How do I set up SciPy so I can edit files, run the tests and make commits?
The simplest method is setting up an in-place build. To create your local git repo and do the in-place build:
$ git clone https://github.com/scipy/scipy.git scipy
$ cd scipy
$ python setup.py build_ext -i
Then you need to either set up a symlink in your site-packages or add this directory to your PYTHONPATH environment variable, so Python can find it. Some IDEs (Spyder for example) have utilities to manage PYTHONPATH. On Linux and OS X, you can for example edit your .bash_login file to automatically add this dir on startup of your terminal. Add the line:
export PYTHONPATH="$HOME/scipy:${PYTHONPATH}"
Alternatively, to set up the symlink, use (prefix only necessary if you want to use your local instead of global site-packages dir):
$ python setupegg.py develop --prefix=${HOME}
To test that everything works, start the interpreter (not inside the scipy/ source dir) and run the tests:
$ python
>>> import scipy as sp
>>> sp.test()
Now editing a Python source file in SciPy allows you to immediately test and use your changes, by simply restarting the interpreter.
Note that while the above procedure is the most straightforward way to get started, you may want to look into using Bento or numscons for faster and more flexible building, or virtualenv to maintain development environments for multiple Python versions.
How do I set up a development version of SciPy in parallel to a released version that I use to do my job/research?
One simple way to achieve this is to install the released version in site-packages, by using a binary installer or pip for example, and set up the development version with an in-place build in a virtualenv. First install virtualenv and virtualenvwrapper, then create your virtualenv (named scipy-dev here) with:
$ mkvirtualenv scipy-dev
Now, whenever you want to switch to the virtual environment, you can use the command workon scipy-dev, while the command deactivate exits from the virtual environment and brings back your previous shell. With scipy-dev activated, follow the in-place build with the symlink install above to actually install your development version of SciPy.

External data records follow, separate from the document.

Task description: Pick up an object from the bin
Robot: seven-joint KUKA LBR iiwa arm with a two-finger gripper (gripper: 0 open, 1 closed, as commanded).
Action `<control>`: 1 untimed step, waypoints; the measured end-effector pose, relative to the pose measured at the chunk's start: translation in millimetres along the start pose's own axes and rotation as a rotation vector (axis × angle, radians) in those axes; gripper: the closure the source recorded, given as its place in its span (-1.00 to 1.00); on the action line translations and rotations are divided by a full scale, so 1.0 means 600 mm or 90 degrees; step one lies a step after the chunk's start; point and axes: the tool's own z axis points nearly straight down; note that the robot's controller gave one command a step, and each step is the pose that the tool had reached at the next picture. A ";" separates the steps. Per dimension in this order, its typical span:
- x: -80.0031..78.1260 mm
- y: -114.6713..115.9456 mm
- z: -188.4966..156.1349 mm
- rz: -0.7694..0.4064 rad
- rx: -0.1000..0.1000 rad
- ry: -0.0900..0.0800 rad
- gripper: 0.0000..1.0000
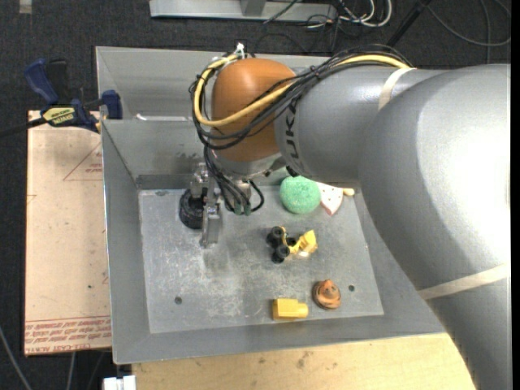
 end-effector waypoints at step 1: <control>0.004 -0.030 0.019 0.051 -0.002 -0.006 1.00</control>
Offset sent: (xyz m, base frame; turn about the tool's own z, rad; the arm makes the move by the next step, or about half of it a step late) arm 0.0000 0.0000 0.0000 0.0000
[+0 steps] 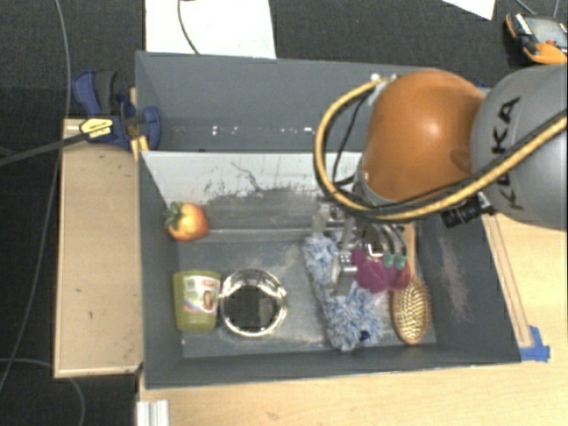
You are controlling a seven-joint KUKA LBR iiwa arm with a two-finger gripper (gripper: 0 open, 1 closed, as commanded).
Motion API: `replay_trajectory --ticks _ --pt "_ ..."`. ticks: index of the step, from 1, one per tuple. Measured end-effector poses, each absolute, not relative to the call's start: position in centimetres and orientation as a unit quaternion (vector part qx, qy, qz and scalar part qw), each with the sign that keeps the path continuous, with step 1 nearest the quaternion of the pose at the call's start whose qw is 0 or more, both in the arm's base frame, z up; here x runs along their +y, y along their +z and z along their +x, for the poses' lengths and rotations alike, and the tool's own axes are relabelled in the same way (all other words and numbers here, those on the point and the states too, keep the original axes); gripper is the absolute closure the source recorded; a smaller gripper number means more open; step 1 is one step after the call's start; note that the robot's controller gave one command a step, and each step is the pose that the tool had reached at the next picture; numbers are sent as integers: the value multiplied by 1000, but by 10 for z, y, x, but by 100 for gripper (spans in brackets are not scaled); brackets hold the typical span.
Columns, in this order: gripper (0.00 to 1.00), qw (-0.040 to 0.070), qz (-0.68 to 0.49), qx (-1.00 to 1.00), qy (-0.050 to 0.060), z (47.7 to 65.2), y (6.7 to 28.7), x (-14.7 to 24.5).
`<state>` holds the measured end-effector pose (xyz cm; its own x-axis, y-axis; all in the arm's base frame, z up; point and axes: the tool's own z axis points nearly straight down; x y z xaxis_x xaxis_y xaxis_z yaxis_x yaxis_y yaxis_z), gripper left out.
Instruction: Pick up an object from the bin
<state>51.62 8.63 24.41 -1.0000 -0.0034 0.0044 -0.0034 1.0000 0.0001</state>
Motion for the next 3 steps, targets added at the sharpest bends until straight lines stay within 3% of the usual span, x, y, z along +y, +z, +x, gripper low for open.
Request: replay_trajectory --ticks 1,2,3 --pt "0 -1 0 -1000 0 518 247 86" --pt "0 -4 59 -998 0 569 123 36" --pt "0 -6 149 -989 -2 586 71 24"
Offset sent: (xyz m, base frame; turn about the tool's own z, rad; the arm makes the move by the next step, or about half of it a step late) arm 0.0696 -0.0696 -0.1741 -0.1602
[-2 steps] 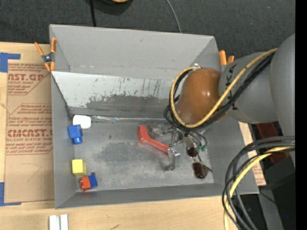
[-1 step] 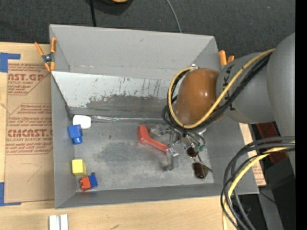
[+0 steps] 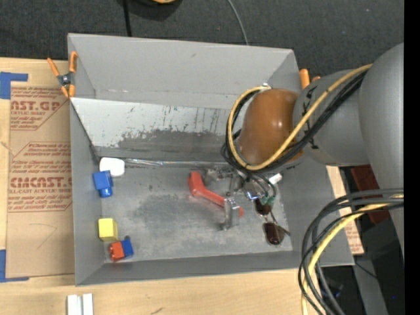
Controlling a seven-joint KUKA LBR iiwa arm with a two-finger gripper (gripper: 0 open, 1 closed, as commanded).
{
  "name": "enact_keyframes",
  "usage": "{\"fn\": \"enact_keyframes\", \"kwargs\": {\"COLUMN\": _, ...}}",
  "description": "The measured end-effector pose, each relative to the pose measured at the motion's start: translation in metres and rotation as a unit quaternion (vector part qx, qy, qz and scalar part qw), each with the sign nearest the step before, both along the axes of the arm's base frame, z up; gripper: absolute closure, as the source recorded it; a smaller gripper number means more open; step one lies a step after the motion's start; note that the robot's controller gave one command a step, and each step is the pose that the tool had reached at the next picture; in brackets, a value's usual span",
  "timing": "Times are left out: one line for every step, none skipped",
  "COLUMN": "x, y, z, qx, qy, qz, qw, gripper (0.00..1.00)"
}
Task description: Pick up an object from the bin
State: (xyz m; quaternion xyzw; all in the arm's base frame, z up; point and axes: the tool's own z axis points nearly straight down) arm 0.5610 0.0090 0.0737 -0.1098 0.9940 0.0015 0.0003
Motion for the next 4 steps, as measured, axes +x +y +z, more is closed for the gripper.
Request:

Can I use a programming language other than Python to speed up my code?
Yes. The languages used in SciPy are Python, Cython, C, C++ and Fortran. All of these have their pros and cons. If Python really doesn’t offer enough performance, one of those languages can be used. Important concerns when using compiled languages are maintainability and portability. For maintainability, Cython is clearly preferred over C/C++/Fortran. Cython and C are more portable than C++/Fortran. A lot of the existing C and Fortran code in SciPy is older, battle-tested code that was only wrapped in (but not specifically written for) Python/SciPy. Therefore the basic advice is: use Cython. If there’s specific reasons why C/C++/Fortran should be preferred, please discuss those reasons first.
There’s overlap between Trac and Github, which do I use for what?
Trac is the bug tracker, Github the code repository. Before the SciPy code repository moved to Github, the preferred way to contribute code was to create a patch and attach it to a Trac ticket. The overhead of this approach is much larger than sending a PR on Github, so please don’t do this anymore. Use Trac for bug reports, Github for patches.